WHAT YOU WILL DO>
Print every line of the listing exactly, please.

INFORMATION PROVIDED>
--

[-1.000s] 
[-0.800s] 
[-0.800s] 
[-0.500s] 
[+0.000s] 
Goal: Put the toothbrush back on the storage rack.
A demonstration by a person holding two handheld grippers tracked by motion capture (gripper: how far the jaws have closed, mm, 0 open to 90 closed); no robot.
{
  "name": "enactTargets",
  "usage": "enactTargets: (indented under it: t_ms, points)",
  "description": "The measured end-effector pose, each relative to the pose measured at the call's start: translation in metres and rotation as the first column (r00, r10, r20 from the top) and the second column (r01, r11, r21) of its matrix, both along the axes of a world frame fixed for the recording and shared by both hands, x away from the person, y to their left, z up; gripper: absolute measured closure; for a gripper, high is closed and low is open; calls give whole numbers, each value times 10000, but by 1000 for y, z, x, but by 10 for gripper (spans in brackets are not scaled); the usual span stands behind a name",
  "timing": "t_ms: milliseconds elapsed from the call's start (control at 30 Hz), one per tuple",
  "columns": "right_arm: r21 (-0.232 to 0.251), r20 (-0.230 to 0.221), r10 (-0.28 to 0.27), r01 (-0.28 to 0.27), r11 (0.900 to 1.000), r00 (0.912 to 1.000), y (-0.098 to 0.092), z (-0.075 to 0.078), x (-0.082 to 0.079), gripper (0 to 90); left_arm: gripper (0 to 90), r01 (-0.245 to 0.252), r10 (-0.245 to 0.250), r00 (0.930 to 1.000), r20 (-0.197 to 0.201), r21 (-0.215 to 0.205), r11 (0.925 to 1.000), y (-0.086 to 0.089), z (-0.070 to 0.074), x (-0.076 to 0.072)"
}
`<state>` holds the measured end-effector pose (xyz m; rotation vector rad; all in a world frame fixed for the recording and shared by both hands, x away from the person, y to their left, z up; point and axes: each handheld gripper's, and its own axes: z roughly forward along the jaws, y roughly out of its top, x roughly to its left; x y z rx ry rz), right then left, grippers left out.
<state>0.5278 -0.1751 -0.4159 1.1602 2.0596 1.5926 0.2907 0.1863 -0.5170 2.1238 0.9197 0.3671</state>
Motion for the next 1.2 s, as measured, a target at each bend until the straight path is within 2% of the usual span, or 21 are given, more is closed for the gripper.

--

WRITTEN RESPONSE>
[-1.000s] 
[-0.800s] 
[-0.800s] 
[-0.500s] 
[+0.000s] 
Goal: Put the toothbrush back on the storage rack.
A demonstration by a person holding two handheld grippers tracked by motion capture (gripper: how far the jaws have closed, mm, 0 open to 90 closed); no robot.
{
  "name": "enactTargets",
  "usage": "enactTargets: (indented under it: t_ms, points)",
  "description": "The measured end-effector pose, each relative to the pose measured at the call's start: translation in metres and rotation as the first column (r00, r10, r20 from the top) and the second column (r01, r11, r21) of its matrix, both along the axes of a world frame fixed for the recording and shared by both hands, x away from the person, y to their left, z up; gripper: absolute measured closure; for a gripper, high is closed and low is open; calls give whole numbers, each value times 10000, but by 1000 for y, z, x, but by 10 for gripper (spans in brackets are not scaled); the usual span stands behind a name",
  "timing": "t_ms: milliseconds elapsed from the call's start (control at 30 Hz), one per tuple",
  "columns": "right_arm: r21 (-0.232 to 0.251), r20 (-0.230 to 0.221), r10 (-0.28 to 0.27), r01 (-0.28 to 0.27), r11 (0.900 to 1.000), r00 (0.912 to 1.000), y (-0.098 to 0.092), z (-0.075 to 0.078), x (-0.082 to 0.079), gripper (0 to 90); left_arm: gripper (0 to 90), r01 (-0.245 to 0.252), r10 (-0.245 to 0.250), r00 (0.930 to 1.000), r20 (-0.197 to 0.201), r21 (-0.215 to 0.205), r11 (0.925 to 1.000), y (-0.086 to 0.089), z (-0.070 to 0.074), x (-0.076 to 0.072)"
}
`<state>` holds the measured end-effector pose (xyz m; rotation vector rad; all in a world frame fixed for the recording and shared by both hands, x away from the person, y to their left, z up; point and axes: each handheld gripper's, and its own axes: z roughly forward along the jaws, y roughly out of its top, x roughly to its left; x y z rx ry rz), right then left, grippers left out.
<state>0.5278 -0.1751 -0.4159 1.1602 2.0596 1.5926 0.2907 0.1863 -0.5170 2.1238 0.9197 0.3671</state>
Motion for the next 1.2 s, as measured, a target at each bend until the straight path is within 2% of the usual span, or 21 are given, more is closed for the gripper.

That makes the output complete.